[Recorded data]
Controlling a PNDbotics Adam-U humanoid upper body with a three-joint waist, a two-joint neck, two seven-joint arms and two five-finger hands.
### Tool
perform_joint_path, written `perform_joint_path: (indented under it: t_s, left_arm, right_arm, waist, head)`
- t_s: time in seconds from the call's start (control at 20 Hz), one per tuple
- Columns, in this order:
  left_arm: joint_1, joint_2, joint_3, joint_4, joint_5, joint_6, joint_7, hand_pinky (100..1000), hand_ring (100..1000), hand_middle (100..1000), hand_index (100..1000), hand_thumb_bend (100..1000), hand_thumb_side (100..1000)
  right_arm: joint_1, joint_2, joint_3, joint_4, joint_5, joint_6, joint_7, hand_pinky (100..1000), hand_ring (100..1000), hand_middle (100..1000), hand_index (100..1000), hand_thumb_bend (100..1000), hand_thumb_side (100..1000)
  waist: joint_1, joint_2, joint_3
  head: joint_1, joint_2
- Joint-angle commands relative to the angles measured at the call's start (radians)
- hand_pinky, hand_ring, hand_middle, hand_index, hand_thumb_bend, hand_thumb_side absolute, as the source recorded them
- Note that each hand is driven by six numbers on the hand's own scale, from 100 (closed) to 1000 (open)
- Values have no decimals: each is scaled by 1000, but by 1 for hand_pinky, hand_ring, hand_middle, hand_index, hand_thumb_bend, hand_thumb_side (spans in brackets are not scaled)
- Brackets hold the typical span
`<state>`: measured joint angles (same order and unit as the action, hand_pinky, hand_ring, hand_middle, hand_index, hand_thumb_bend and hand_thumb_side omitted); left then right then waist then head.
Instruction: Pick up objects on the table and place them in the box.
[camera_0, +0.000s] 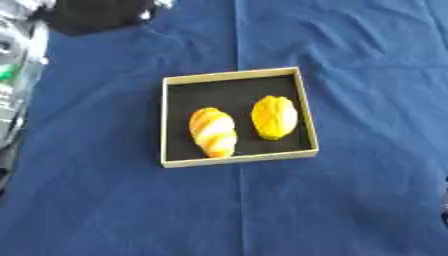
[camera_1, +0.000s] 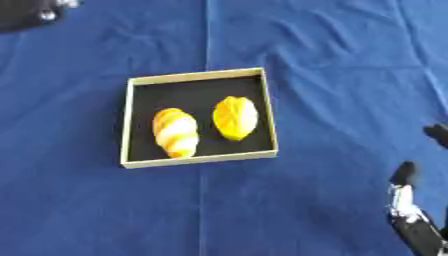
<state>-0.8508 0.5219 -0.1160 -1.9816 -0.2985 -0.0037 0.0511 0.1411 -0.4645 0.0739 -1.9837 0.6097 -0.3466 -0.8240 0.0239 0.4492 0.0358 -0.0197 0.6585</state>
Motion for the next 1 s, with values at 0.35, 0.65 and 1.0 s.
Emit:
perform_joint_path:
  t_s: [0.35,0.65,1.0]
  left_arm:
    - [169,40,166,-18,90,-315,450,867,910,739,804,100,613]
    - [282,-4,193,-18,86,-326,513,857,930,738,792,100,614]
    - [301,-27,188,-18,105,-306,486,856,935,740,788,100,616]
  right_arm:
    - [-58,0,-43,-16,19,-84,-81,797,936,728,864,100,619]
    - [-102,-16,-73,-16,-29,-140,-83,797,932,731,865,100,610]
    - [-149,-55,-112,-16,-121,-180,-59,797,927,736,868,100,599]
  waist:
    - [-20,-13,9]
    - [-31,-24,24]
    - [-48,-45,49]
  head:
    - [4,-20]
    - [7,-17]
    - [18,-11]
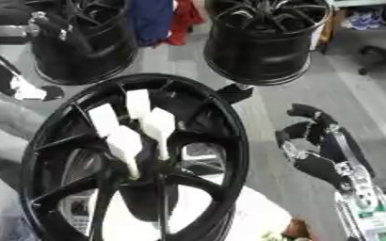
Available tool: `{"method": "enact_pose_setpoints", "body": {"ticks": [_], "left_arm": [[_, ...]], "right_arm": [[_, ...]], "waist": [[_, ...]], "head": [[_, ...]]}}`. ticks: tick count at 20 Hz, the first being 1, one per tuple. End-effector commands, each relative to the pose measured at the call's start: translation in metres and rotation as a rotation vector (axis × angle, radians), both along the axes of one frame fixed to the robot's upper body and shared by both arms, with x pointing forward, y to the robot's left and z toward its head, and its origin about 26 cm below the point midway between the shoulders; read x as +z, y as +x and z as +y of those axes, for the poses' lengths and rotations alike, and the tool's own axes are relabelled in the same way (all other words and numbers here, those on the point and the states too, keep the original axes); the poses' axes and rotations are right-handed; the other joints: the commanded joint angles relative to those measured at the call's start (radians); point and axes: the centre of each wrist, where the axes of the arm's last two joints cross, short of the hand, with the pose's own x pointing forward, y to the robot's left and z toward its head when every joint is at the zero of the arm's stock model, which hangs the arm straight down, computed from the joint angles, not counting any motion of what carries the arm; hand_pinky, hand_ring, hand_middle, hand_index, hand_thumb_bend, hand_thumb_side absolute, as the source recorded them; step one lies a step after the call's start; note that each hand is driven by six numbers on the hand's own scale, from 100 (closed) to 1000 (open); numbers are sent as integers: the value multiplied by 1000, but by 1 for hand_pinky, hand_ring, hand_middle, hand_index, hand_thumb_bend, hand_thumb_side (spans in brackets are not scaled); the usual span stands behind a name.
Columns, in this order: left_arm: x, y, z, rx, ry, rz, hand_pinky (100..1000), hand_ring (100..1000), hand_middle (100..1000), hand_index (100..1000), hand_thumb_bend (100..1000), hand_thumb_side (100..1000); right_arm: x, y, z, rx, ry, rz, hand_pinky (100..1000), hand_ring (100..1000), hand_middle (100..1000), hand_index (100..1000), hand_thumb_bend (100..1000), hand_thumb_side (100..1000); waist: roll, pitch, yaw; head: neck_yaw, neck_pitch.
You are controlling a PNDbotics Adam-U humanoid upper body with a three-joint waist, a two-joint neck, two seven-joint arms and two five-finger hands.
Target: Pull the pin out of the wheel hub.
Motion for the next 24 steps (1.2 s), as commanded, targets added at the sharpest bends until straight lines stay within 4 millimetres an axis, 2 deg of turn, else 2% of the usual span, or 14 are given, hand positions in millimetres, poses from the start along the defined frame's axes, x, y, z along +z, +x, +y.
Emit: {"method": "enact_pose_setpoints", "body": {"ticks": [1,7,18,24], "left_arm": [[-1,5,-10,-150,175,-23,782,777,794,876,312,160],[-19,9,-20,-196,217,2,766,768,781,863,291,134],[-39,12,-3,-173,284,48,732,764,783,859,296,141],[-26,9,9,-151,252,34,750,766,783,860,314,143]], "right_arm": [[7,2,-3,11,-17,-20,645,642,757,833,308,119],[6,2,-3,10,-15,-19,645,642,757,833,311,117],[6,2,-3,10,-16,-18,645,642,757,833,316,116],[5,2,-4,5,-17,-13,645,642,757,833,314,117]], "waist": [[-1,-12,-2],[3,-10,-6],[5,-9,-5],[6,-11,-1]], "head": [[5,-2],[9,-2],[6,-2],[2,-2]]}}
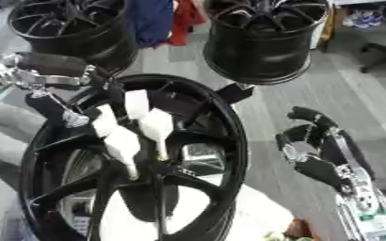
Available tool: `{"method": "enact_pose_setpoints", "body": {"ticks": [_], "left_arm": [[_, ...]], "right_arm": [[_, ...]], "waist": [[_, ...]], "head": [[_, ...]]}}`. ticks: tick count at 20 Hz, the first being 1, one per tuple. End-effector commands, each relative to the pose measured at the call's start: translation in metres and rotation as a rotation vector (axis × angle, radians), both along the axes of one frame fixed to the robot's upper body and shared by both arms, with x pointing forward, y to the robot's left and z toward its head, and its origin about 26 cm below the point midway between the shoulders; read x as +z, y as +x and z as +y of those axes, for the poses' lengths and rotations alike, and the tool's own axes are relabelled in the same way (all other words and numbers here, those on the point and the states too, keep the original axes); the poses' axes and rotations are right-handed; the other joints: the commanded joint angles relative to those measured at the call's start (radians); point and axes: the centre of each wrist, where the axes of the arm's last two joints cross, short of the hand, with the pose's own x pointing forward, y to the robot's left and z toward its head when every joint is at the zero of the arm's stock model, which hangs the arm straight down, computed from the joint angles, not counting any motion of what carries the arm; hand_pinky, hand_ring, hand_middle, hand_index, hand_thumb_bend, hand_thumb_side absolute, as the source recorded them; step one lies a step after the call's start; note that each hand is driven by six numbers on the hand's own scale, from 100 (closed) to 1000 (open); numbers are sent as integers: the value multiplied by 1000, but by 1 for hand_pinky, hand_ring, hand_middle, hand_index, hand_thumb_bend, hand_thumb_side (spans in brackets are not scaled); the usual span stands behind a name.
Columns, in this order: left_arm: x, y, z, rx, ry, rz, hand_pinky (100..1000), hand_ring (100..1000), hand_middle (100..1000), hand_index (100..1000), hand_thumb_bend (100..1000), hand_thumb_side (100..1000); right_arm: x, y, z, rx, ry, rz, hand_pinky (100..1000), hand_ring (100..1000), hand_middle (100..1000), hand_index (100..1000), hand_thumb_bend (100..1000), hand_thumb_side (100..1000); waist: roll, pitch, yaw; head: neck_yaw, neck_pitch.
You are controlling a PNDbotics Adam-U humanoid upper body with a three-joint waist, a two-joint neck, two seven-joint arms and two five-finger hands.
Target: Pull the pin out of the wheel hub.
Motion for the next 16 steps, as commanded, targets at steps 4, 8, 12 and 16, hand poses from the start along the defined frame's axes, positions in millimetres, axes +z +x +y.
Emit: {"method": "enact_pose_setpoints", "body": {"ticks": [4,8,12,16], "left_arm": [[30,-7,20,-141,135,-23,765,772,787,863,337,150],[32,-11,20,-148,127,-18,774,789,809,879,407,170],[20,-10,11,-182,159,4,771,789,806,878,414,159],[8,-7,6,-204,180,26,766,787,807,879,402,162]], "right_arm": [[6,1,-5,0,-17,-19,645,642,757,833,317,117],[6,1,-5,1,-18,-19,645,642,757,833,318,117],[6,1,-5,4,-19,-18,644,642,757,833,319,116],[6,1,-6,3,-19,-16,644,642,757,833,320,116]], "waist": [[0,-13,4],[1,-14,5],[1,-15,1],[3,-15,-3]], "head": [[-4,-2],[-3,-2],[-1,-2],[0,-2]]}}
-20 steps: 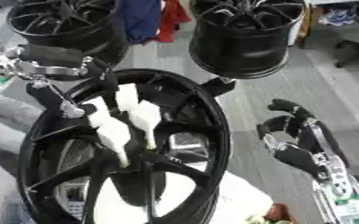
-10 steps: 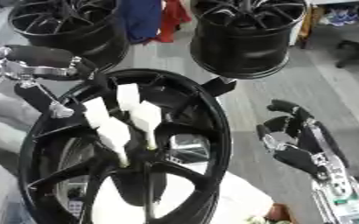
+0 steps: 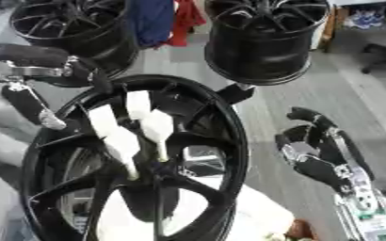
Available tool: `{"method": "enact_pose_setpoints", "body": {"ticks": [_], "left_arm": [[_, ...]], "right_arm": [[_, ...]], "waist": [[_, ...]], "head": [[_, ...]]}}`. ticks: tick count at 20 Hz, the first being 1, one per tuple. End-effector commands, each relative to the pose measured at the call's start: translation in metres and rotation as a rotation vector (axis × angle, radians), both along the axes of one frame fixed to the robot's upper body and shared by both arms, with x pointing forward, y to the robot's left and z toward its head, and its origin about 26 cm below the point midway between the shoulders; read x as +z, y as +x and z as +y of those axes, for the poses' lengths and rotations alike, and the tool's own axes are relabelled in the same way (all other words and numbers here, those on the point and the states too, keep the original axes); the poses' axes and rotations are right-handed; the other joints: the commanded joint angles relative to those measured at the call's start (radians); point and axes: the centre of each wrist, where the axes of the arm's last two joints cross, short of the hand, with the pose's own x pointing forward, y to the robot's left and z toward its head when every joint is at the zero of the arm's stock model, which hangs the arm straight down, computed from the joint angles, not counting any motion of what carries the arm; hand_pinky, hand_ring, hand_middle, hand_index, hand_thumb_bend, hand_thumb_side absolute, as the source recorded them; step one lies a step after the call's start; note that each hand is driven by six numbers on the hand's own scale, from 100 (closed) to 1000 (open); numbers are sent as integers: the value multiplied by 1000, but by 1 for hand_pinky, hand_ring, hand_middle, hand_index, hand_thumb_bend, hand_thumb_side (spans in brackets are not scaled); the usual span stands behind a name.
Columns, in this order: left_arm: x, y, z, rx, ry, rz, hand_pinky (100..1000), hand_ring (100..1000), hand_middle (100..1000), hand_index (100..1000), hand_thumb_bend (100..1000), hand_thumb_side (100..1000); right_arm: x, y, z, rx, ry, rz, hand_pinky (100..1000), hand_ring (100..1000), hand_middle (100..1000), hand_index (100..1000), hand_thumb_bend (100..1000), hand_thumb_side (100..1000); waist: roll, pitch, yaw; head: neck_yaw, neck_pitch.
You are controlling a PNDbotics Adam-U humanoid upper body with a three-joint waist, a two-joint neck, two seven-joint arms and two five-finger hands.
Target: Pull the pin out of the wheel hub.
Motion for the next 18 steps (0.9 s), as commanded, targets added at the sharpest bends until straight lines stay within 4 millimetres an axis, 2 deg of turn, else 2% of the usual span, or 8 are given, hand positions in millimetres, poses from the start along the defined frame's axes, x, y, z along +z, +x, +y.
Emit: {"method": "enact_pose_setpoints", "body": {"ticks": [1,11,15,18], "left_arm": [[4,2,-1,-187,179,1,764,786,807,879,400,160],[-14,8,-13,-219,206,27,701,740,747,850,361,162],[-21,10,-11,-212,231,31,623,691,712,825,327,144],[-19,11,-9,-203,231,24,561,624,661,786,261,115]], "right_arm": [[7,1,-5,4,-18,-18,644,642,757,833,321,115],[6,2,-4,7,-15,-18,644,642,756,834,324,114],[6,2,-5,7,-16,-18,644,642,756,834,324,114],[6,2,-5,5,-16,-19,644,642,756,834,325,114]], "waist": [[-1,-11,-3],[2,-10,-12],[2,-10,-14],[2,-10,-12]], "head": [[2,-2],[3,-2],[2,-2],[1,-2]]}}
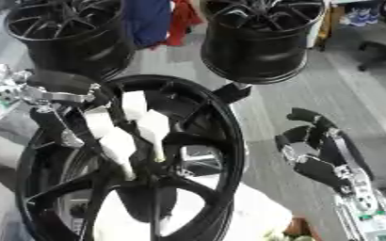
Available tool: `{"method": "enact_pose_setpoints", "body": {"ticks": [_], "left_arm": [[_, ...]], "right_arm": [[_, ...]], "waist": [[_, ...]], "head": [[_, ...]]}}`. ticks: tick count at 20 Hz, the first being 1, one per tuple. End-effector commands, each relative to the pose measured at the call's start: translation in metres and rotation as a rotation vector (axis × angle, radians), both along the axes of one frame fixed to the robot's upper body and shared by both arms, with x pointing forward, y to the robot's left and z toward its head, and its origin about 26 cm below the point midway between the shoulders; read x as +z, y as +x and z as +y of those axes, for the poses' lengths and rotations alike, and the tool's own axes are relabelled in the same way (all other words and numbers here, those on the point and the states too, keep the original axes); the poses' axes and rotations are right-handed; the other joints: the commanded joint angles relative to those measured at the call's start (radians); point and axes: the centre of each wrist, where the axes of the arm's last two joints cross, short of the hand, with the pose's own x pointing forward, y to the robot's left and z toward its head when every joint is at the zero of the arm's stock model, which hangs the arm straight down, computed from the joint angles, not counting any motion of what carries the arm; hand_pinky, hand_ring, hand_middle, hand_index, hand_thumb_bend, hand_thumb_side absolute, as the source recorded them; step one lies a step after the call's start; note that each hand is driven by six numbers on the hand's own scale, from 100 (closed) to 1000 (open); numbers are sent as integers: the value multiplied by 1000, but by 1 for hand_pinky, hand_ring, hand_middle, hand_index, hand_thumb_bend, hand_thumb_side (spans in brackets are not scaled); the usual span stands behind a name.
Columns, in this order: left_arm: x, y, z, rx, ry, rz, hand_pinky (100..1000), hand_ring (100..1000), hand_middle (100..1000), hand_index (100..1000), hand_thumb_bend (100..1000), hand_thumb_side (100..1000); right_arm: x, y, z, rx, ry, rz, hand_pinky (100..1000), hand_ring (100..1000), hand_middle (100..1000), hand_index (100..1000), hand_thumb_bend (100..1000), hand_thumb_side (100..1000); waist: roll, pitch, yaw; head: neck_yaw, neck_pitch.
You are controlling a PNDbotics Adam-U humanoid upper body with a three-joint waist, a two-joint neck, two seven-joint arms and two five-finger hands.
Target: Pull the pin out of the wheel hub.
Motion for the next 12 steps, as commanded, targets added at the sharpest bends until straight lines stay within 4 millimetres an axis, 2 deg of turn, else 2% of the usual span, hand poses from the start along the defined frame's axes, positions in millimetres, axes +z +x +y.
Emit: {"method": "enact_pose_setpoints", "body": {"ticks": [1,2,6,9,12], "left_arm": [[15,3,4,-192,179,-10,548,611,649,776,246,110],[17,3,4,-187,174,-12,503,568,617,753,196,100],[27,2,4,-163,137,-16,429,499,545,699,100,100],[41,1,5,-139,97,-31,409,480,522,679,100,100],[66,-3,11,-111,49,-78,407,476,516,674,100,100]], "right_arm": [[8,2,-4,4,-15,-23,644,642,756,834,324,114],[8,2,-4,5,-15,-23,644,642,756,834,325,115],[8,2,-4,5,-15,-22,644,642,756,834,324,116],[8,2,-5,3,-15,-22,645,642,756,834,324,117],[7,1,-5,1,-14,-21,645,642,756,834,325,117]], "waist": [[-2,-10,1],[-2,-10,2],[-3,-11,4],[-5,-13,6],[-6,-14,9]], "head": [[1,-2],[0,-2],[-1,-2],[-1,-2],[-4,-2]]}}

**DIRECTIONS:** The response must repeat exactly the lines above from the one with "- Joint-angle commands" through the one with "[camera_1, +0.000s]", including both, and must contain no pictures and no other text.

**ANSWER BELOW:**
- Joint-angle commands relative to the angles measured at the call's start (radians)
- hand_pinky, hand_ring, hand_middle, hand_index, hand_thumb_bend, hand_thumb_side absolute, as the source recorded them
- Note that each hand is driven by six numbers on the hand's own scale, from 100 (closed) to 1000 (open)
- Values have no decimals: each is scaled by 1000, but by 1 for hand_pinky, hand_ring, hand_middle, hand_index, hand_thumb_bend, hand_thumb_side (spans in brackets are not scaled)
- Brackets hold the typical span
`<state>`: measured joint angles (same order and unit as the action, hand_pinky, hand_ring, hand_middle, hand_index, hand_thumb_bend and hand_thumb_side omitted); left then right then waist then head.
Instruction: Pick up objects on the table and place them in the box.
[camera_0, +0.000s] 
[camera_1, +0.000s] 

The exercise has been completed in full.